Wednesday 26 August 2009

Great fiction?

I have just completed one of my greatest pieces of fantasy. It is a speculative, historically-based, narrative that will weave together ideas from contemporary and historical media sources, inspiration from current policy directions and futuristic approaches to fundamental health issues. And all in only 23 pages! At least the proposal is 23 pages. The final manuscript will of course be more weighty.
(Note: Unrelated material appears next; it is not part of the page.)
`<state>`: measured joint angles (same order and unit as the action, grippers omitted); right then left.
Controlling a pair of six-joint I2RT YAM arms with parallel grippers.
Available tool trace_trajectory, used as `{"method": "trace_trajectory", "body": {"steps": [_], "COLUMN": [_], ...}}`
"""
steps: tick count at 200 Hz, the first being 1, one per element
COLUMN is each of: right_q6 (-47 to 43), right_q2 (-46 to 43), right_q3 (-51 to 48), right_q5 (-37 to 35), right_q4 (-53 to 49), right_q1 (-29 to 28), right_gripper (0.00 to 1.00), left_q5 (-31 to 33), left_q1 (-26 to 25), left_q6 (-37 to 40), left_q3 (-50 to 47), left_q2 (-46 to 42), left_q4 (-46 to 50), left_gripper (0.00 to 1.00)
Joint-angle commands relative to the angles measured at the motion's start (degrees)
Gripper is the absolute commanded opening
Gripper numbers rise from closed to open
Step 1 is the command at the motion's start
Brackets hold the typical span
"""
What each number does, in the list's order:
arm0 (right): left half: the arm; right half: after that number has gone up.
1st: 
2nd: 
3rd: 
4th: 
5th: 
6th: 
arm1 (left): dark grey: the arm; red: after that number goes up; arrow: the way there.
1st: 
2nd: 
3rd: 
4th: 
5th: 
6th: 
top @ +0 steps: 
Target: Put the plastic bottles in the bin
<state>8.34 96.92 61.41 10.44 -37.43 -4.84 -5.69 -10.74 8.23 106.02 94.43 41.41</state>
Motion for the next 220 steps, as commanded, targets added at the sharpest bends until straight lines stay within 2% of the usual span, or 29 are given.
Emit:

It has to submitted in signed septuplicate. Yes – it is a grant application that took me approximately a month to pull together. As I proofread the final version I pondered on the fact that last year 1500 people applied for these three positions. So, if everyone’s application was approximately the same length:

1500 x 23 = 34,500
34,500 x 7 = 241,500

Any guess on how many trees 241,500 sheets of paper equals?

My other writing time has been limited to jotting ideas on notepaper while waiting between meetings. Oh the exotic life of the writer!

2 comments:

Vivi said...

Differing web pages provide different answers.

HowStuffWorks reckons 3 trees provided the paper for those 1500 proposals last year. http://science.howstuffworks.com/question16.htm

WikiAnswers proposes 41 trees (but that's for A4 size paper). http://wiki.answers.com/Q/How_many_trees_cut_down_for_1_sheet_of_A4_size_paper


Assuming my math is correct in both cases. In any case, it's a lot of paper, and a lot of work to produce the words on those pages.

Blithe said...

Well they were A4 pages so 41 trees is more accurate. It's an interesting way for the university to save money by shifting it onto the grant writer. Doesn't save the trees though.